[Material provided — start]

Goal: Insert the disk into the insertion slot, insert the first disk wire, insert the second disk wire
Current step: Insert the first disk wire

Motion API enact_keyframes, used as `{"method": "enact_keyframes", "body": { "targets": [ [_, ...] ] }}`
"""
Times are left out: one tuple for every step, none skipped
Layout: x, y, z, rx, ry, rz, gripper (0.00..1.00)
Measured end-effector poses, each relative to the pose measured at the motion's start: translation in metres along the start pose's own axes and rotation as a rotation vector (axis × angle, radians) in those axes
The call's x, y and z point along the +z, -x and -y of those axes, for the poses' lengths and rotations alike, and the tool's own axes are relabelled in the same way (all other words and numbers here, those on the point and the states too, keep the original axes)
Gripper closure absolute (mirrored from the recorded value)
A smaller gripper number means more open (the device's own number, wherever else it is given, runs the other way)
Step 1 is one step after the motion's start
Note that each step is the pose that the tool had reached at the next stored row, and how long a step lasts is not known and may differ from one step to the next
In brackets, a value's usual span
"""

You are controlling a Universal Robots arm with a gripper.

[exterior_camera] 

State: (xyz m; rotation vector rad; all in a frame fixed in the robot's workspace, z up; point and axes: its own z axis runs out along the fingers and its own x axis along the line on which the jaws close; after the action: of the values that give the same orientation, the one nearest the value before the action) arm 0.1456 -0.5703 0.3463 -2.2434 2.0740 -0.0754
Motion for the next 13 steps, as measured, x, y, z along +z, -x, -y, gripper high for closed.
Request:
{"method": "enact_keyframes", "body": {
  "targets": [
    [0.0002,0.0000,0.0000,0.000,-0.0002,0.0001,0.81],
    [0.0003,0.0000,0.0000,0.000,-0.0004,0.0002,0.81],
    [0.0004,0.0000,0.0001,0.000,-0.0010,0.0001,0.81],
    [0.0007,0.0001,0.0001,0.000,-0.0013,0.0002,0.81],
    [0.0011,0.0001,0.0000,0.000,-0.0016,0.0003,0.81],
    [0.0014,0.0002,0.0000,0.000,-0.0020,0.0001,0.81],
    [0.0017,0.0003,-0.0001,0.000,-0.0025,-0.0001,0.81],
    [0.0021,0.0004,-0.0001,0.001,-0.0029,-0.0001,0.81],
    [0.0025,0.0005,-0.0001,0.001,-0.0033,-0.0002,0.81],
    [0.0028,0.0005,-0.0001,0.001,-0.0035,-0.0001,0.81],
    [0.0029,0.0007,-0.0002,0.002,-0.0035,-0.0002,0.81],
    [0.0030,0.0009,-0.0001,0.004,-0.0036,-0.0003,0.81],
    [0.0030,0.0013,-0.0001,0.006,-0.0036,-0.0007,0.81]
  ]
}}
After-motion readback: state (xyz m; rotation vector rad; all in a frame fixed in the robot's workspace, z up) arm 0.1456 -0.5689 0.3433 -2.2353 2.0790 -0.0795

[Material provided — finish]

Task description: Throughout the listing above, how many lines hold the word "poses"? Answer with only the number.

Answer section: 2